Steam Machine’s upcoming release means more people will be playing games on Linux, specifically SteamOS. The idea of ditching Windows for gaming is becoming more attractive, as the Steam Machine is first-party desktop-level hardware that’s optimized for Linux-based SteamOS. The biggest hurdle for Linux gamers right now is a lack of support for many anti-cheats – particular those that require kernel-level access. But with the release of the Machine, Valve hopes game devs take notice.
Steam Machine seems to getting the most attention out of Valve’s latest hardware launches. The Steam creators announced the new console-like mini PC alongside the Steam Frame VR headset and new Steam Controller. Even the Frame runs on SteamOS, which means Valve now has a trio of first-party hardware on Linux (including the Steam Deck handheld).



is kernel level anti cheat even doing anything? or like can you still just go to some sketchy forum/ whatever and buy a cheat , or maybe even download one for free for these games
There is software that you can run on a Raspberry pi, you can set a second monitor HDMI output to the pi with HDMI input hat and feed your USB peripherals through the pi. It acts as an aim corrector, and also can take hints from the game output that can help show characters through walls, etc. External input devices have nothing to do with your kernel. Cheaters are going to cheat, kernel access is just a way that game makers can say they’re trying to combat them without actually doing anything and exposing your kernel to third-party programs at the same time.
I run Linux, so I didn’t really play any first person shooters that require kernel level access, and even if they were available I wouldn’t install them on my system. I would really see the solution more as something to use as a layer on an immutable distribution instead of trying to give external software full access to the kernel on your system.
It’s an arms race, the arms just keep moving deeper into the stack system. Used to happen entirely in usermode, one process poking in and reading/writing memory of the game, so anti-cheat started keeping an eye out for malicious processes. Then at some point someone patched their kernel to cheat in a way the game couldn’t possibly detect from usermode, so someone made an anti-cheat that ran at the kernel level too.
Modern KLA is basically a fully fledged rootkit, living in your system from boot, doing absolutely anything they can to try and make sure nothing has been tampered with. Validating signatures on bins, hooking memory mappings, watching for anything that might try to read/write the kernel or game’s memory space unexpectedly.

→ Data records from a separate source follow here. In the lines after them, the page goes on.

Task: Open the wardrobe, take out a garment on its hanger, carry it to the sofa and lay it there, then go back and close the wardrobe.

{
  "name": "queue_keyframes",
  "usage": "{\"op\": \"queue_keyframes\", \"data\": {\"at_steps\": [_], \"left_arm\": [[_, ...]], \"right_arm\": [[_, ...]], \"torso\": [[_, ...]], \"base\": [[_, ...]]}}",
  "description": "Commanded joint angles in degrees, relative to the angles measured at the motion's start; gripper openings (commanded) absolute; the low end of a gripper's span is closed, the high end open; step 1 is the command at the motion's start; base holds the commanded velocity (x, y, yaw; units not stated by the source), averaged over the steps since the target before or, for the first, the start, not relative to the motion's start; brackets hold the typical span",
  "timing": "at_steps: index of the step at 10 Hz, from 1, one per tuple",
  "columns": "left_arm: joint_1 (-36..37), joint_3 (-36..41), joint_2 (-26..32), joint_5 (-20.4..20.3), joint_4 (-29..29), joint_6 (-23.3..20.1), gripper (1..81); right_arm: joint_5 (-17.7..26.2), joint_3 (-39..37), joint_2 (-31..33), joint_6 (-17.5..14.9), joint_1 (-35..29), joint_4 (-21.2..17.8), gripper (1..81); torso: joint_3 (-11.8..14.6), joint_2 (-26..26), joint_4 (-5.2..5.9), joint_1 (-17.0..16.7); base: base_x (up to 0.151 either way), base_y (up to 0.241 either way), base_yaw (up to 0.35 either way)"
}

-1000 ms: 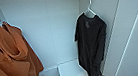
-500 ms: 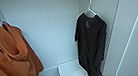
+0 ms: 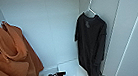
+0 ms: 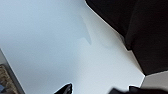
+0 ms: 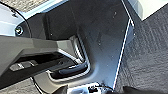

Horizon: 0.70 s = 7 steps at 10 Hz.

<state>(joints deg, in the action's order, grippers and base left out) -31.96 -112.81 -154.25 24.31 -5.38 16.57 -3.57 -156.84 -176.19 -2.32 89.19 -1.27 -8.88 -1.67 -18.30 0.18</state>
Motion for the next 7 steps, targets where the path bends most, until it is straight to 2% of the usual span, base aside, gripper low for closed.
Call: {"op": "queue_keyframes", "data": {"at_steps": [1, 2, 4, 7], "left_arm": [[12.92, 1.8, 0.17, 2.85, 0.28, 2.85, 81.1], [15.12, 2.59, -0.1, 2.85, 0.54, 3.91, 81.1], [20.48, 5.49, -0.19, 2.85, 0.54, 9.17, 81.1], [29.7, 9.01, -2.46, 2.59, 0.72, 19.36, 81.1]], "right_arm": [[3.4, -0.12, 0.11, -0.14, -1.68, -0.05, 81.1], [3.4, -0.12, 0.11, -0.14, -1.68, -0.14, 81.1], [3.4, -0.03, 0.11, -0.23, -1.68, -0.05, 81.1], [3.22, 0.23, 0.02, 0.03, -1.68, -0.49, 81.1]], "torso": [[0.0, 0.0, 0.0, 0.0], [-0.02, 0.0, 0.0, 0.0], [-0.05, 0.02, 0.0, 0.0], [-0.07, 0.04, 0.0, 0.02]], "base": [[0.0, 0.0, 0.0], [0.0, 0.0, 0.0], [0.0, 0.0, 0.0], [0.0, 0.0, 0.0]]}}
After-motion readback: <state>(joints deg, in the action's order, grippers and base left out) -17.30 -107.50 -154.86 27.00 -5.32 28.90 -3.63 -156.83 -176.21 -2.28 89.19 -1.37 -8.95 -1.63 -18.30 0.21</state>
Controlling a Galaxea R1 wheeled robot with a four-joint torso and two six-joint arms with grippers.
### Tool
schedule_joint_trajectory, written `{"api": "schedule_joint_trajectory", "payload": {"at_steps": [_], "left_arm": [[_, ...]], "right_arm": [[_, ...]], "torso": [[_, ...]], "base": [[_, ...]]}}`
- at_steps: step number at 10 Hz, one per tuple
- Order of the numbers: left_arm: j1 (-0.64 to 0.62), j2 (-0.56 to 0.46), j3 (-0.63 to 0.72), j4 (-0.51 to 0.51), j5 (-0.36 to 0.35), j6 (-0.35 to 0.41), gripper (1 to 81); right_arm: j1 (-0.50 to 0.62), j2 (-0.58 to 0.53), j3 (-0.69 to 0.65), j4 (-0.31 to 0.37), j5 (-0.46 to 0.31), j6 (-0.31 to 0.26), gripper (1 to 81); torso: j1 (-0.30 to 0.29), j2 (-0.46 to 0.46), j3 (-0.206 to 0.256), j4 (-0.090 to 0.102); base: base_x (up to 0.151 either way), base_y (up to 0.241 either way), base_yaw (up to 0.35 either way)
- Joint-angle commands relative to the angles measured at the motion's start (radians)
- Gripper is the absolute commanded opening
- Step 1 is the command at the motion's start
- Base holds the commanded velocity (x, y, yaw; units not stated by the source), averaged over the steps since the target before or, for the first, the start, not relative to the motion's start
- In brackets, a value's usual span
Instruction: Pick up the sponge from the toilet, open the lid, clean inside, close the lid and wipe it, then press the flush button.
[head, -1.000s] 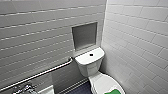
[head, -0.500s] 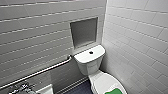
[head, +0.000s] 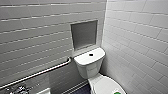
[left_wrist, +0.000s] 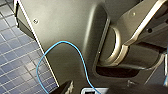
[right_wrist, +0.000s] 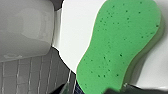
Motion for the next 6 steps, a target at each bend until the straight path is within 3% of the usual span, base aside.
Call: {"api": "schedule_joint_trajectory", "payload": {"at_steps": [1, 4, 5, 6], "left_arm": [[0.016, -0.009, 0.006, -0.011, 0.077, 0.005, 81.1], [0.023, -0.006, 0.006, -0.008, 0.077, 0.005, 81.1], [0.024, -0.004, 0.006, -0.008, 0.077, 0.005, 81.1], [0.023, -0.001, 0.006, -0.01, 0.077, 0.005, 81.1]], "right_arm": [[0.125, -0.026, 0.011, 0.004, -0.041, 0.017, 81.1], [0.145, -0.032, 0.011, 0.015, -0.044, 0.036, 81.1], [0.152, -0.038, 0.017, 0.016, -0.05, 0.05, 81.1], [0.166, -0.052, 0.026, 0.021, -0.058, 0.071, 81.1]], "torso": [[0.063, -0.098, -0.09, 0.0], [0.122, -0.193, -0.141, 0.0], [0.146, -0.23, -0.13, 0.0], [0.103, -0.164, -0.114, 0.0]], "base": [[0.0, 0.0, 0.0], [0.0, 0.0, 0.0], [0.0, 0.0, 0.0], [0.0, 0.0, 0.0]]}}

Gta added it to remove linux players thinking they were the cheaters. Cheaters got around it the same day.
To answer your question, anti cheat is used to stop other operating systems from running their games, not cheaters.
Kernel-level anti-cheat can indeed be bypassed. I don’t know which methods have been packaged up and made easy for just anyone to use, but when there’s a demand, that’s generally just a matter of time.
You might find this interesting:
https://www.youtube.com/watch?v=RwzIq04vd0M
Cheaters probably pay monthly get caught then spend money to buy the game again then pay for more cheats.
So those cheaters seem to have moved onto some more sophisticated setup running something called a DMA device so their main PC has no cheats and is running on a separate machine.